Your instructions
Which lines of the listing below contain the word "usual"? Copy each of them.

Available data
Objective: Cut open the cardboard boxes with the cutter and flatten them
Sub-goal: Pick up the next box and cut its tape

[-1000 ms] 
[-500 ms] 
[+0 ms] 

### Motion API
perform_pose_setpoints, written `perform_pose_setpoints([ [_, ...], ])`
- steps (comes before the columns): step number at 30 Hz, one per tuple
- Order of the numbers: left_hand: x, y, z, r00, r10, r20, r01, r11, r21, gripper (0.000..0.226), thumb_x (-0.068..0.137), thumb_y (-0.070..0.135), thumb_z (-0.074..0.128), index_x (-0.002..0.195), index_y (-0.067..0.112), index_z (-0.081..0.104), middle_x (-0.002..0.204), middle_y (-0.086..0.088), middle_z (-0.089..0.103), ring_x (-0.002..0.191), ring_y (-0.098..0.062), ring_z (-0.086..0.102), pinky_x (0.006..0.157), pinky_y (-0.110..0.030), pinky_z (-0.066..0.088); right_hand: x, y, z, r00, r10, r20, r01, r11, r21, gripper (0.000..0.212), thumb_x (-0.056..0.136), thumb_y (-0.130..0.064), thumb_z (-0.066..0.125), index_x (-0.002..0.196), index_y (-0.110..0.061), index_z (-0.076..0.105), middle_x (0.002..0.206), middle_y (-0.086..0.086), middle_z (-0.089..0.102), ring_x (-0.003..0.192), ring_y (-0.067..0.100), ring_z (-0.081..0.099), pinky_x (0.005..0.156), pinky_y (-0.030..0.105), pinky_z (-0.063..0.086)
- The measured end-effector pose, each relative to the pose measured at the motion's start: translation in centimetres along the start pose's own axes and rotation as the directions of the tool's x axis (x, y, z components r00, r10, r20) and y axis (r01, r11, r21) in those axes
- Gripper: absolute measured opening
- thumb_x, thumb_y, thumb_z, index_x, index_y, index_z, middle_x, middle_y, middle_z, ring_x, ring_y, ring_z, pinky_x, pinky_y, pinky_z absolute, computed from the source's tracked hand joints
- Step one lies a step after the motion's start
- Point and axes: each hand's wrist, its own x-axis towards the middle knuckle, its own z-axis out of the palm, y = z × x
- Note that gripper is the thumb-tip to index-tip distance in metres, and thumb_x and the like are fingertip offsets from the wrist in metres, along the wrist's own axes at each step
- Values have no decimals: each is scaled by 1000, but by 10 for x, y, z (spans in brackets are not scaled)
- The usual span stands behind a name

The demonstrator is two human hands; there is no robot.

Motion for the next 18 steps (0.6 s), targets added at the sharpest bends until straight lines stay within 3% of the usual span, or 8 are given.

Response area
- The usual span stands behind a name
Motion for the next 18 steps (0.6 s), targets added at the sharpest bends until straight lines stay within 3% of the usual span, or 8 are given.

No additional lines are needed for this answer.